• **About this exercise**
A line below contains "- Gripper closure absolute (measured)", and a later one contains "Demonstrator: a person". Repeat both, with every line between them, exactly.

------------

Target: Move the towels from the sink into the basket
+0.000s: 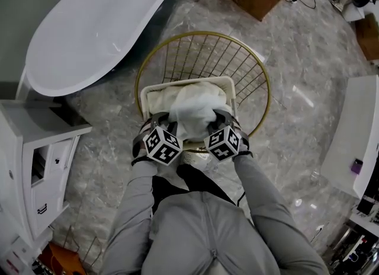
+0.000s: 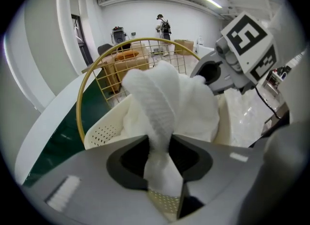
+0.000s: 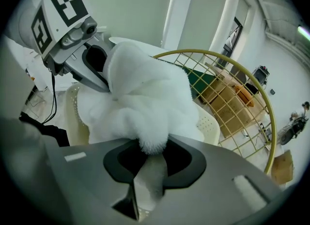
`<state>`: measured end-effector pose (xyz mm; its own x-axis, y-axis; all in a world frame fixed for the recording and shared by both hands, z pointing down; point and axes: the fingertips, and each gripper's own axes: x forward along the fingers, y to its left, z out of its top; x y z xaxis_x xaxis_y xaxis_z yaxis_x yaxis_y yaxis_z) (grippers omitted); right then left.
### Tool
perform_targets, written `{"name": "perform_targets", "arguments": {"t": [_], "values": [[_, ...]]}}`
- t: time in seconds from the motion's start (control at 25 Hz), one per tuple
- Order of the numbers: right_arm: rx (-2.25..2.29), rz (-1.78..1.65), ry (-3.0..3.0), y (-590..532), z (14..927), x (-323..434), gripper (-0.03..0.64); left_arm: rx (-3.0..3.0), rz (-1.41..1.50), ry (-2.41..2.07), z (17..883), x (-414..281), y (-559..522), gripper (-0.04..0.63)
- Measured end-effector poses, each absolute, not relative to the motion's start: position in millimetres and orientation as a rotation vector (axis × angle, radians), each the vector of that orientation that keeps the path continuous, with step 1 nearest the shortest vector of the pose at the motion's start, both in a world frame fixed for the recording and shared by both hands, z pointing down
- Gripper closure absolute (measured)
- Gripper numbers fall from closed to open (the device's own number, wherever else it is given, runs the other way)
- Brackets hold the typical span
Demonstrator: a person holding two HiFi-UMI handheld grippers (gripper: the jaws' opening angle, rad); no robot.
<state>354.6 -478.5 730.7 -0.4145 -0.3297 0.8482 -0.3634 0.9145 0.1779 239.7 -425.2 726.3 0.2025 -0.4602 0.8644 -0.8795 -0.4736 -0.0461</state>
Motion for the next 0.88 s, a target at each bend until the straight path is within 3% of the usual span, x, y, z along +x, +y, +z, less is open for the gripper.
{"name": "perform_targets", "arguments": {"t": [0.24, 0.4, 0.52, 0.88], "values": [[0.461, 0.067, -2.034, -477.8, 726.8, 355.1, 0.543, 2.016, 1.199, -1.251, 718.6, 236.3, -420.0, 0.380], [0.486, 0.118, -2.074, -477.2, 712.5, 355.5, 0.493, 1.998, 1.152, -1.305, 701.9, 229.6, -415.8, 0.350], [0.539, 0.159, -2.123, -477.5, 695.4, 356.6, 0.463, 1.973, 1.099, -1.377, 685.0, 223.1, -410.9, 0.350], [0.696, 0.190, -2.223, -475.4, 645.8, 367.9, 0.462, 1.951, 1.003, -1.530, 633.3, 208.4, -394.5, 0.350]]}}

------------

• **Result of the exercise**
- Gripper closure absolute (measured)
- Gripper numbers fall from closed to open (the device's own number, wherever else it is given, runs the other way)
- Brackets hold the typical span
Demonstrator: a person holding two HiFi-UMI handheld grippers (gripper: the jaws' opening angle, rad); no robot.

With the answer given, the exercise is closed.